((
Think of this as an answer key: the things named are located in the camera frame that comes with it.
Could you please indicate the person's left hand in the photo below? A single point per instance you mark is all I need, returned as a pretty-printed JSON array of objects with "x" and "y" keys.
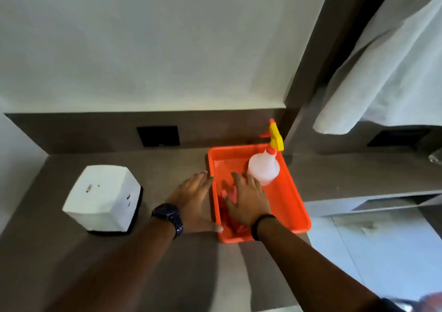
[{"x": 191, "y": 204}]

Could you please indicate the person's right hand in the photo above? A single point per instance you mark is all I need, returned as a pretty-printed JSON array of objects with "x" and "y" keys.
[{"x": 250, "y": 203}]

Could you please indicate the person's right middle finger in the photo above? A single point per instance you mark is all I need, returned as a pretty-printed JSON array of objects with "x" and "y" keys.
[{"x": 251, "y": 182}]

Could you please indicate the person's right thumb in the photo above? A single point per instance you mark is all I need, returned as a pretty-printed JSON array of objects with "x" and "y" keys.
[{"x": 229, "y": 204}]

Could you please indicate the person's left thumb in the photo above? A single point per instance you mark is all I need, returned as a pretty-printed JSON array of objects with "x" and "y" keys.
[{"x": 211, "y": 227}]

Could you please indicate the person's left forearm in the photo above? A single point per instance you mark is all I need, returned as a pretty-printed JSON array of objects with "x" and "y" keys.
[{"x": 121, "y": 273}]

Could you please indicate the person's right forearm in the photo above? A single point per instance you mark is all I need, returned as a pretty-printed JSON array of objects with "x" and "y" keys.
[{"x": 310, "y": 273}]

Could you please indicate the white spray bottle yellow trigger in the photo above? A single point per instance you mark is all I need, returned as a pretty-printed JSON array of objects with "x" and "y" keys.
[{"x": 264, "y": 168}]

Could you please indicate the orange cloth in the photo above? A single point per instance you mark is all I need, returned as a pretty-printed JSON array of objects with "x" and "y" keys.
[{"x": 234, "y": 227}]

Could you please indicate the black wristband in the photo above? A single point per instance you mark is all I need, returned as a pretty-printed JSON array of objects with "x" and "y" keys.
[{"x": 259, "y": 222}]

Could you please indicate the orange plastic tray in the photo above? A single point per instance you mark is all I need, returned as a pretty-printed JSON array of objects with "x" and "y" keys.
[{"x": 286, "y": 201}]

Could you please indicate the dark blue wristwatch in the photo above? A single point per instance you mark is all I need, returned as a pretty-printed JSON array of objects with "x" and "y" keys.
[{"x": 168, "y": 217}]

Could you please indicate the white cube tissue box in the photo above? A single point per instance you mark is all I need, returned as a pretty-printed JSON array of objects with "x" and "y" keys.
[{"x": 102, "y": 198}]

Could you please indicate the white drawer front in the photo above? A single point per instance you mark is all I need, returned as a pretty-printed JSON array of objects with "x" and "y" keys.
[{"x": 366, "y": 203}]

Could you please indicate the white hanging towel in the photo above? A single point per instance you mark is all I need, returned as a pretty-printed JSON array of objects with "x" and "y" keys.
[{"x": 390, "y": 73}]

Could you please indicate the clear glass object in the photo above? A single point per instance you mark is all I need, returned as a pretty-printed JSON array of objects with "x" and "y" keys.
[{"x": 436, "y": 157}]

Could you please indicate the black wall socket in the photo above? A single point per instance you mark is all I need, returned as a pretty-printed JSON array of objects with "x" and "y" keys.
[{"x": 158, "y": 135}]

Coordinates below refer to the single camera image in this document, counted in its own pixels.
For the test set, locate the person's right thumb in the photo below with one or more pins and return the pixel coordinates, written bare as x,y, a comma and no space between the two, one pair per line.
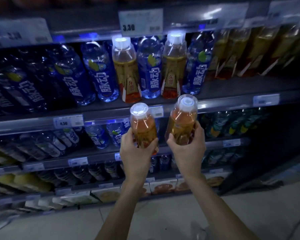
))
- WHAT YOU ARE ASKED TO DO -
Leave the pictures out and output all of the data verbatim.

- EXPECTED OUTPUT -
Think of this as an answer key: the things named are located in the camera frame that comes with it.
Could you please indicate the person's left hand in the photo below? A single point per instance you mark is all I need, returned as a pretty-printed JSON array of objects with "x" and "y" keys.
[{"x": 191, "y": 204}]

Could you please indicate the person's right hand in the photo above? A single point per instance you mark is all I need, returned as a pretty-printed JSON array of objects with "x" and "y" keys.
[{"x": 250, "y": 203}]

Could you please indicate the person's right middle finger in the photo above? A single point per instance you mark is all I need, returned as a pretty-printed JSON array of objects with "x" and "y" keys.
[{"x": 251, "y": 182}]

Could you please indicate the person's right thumb in the photo above? A single point per instance you mark is all I need, returned as a pretty-printed JSON array of objects with "x" and "y" keys.
[{"x": 229, "y": 204}]

Could you please indicate the person's left thumb in the photo above? A single point per instance you mark is all I need, returned as a pretty-printed JSON array of objects with "x" and "y" keys.
[{"x": 211, "y": 227}]

Could you please indicate the person's left forearm in the photo above? A single point per instance you mark is all I need, returned as a pretty-printed JSON array of objects with "x" and "y" keys.
[{"x": 121, "y": 273}]

Could you please indicate the person's right forearm in the photo above? A single point per instance you mark is all I need, returned as a pretty-printed JSON array of objects with "x" and "y" keys.
[{"x": 310, "y": 273}]

Could you please indicate the white spray bottle yellow trigger in the photo above? A single point per instance you mark is all I need, returned as a pretty-printed JSON array of objects with "x" and "y" keys.
[{"x": 264, "y": 168}]

Could you please indicate the orange cloth in the photo above? A single point per instance you mark is all I need, returned as a pretty-printed JSON array of objects with "x" and "y" keys.
[{"x": 234, "y": 227}]

Could you please indicate the black wristband in the photo above? A single point per instance you mark is all I need, returned as a pretty-printed JSON array of objects with "x" and "y" keys.
[{"x": 259, "y": 222}]

Could you please indicate the orange plastic tray in the photo above? A single point per instance you mark is all I need, returned as a pretty-printed JSON array of objects with "x" and "y" keys.
[{"x": 286, "y": 201}]

Could you please indicate the dark blue wristwatch in the photo above? A single point per instance you mark is all I need, returned as a pretty-printed JSON array of objects with "x" and "y" keys.
[{"x": 168, "y": 217}]

Could you please indicate the white cube tissue box in the photo above? A single point per instance you mark is all I need, returned as a pretty-printed JSON array of objects with "x" and "y" keys.
[{"x": 102, "y": 198}]

Could you please indicate the white drawer front in the photo above? A single point per instance you mark is all I need, returned as a pretty-printed JSON array of objects with "x" and "y" keys.
[{"x": 366, "y": 203}]

Could you please indicate the white hanging towel in the photo above? A single point per instance you mark is all I need, returned as a pretty-printed JSON array of objects with "x" and "y" keys.
[{"x": 390, "y": 73}]

Could you please indicate the clear glass object in the photo above? A single point per instance you mark is all I need, returned as a pretty-printed JSON array of objects with "x" and "y" keys.
[{"x": 436, "y": 157}]

Could you please indicate the black wall socket in the photo above? A single point per instance you mark is all I need, returned as a pretty-printed JSON array of objects with "x" and "y" keys.
[{"x": 158, "y": 135}]

Coordinates below refer to the single camera image in this document, counted in its own pixels.
For the test set, locate the person's right thumb in the photo below with one or more pins and return the pixel coordinates, written bare as x,y, a comma and no space between the two, one pair per line.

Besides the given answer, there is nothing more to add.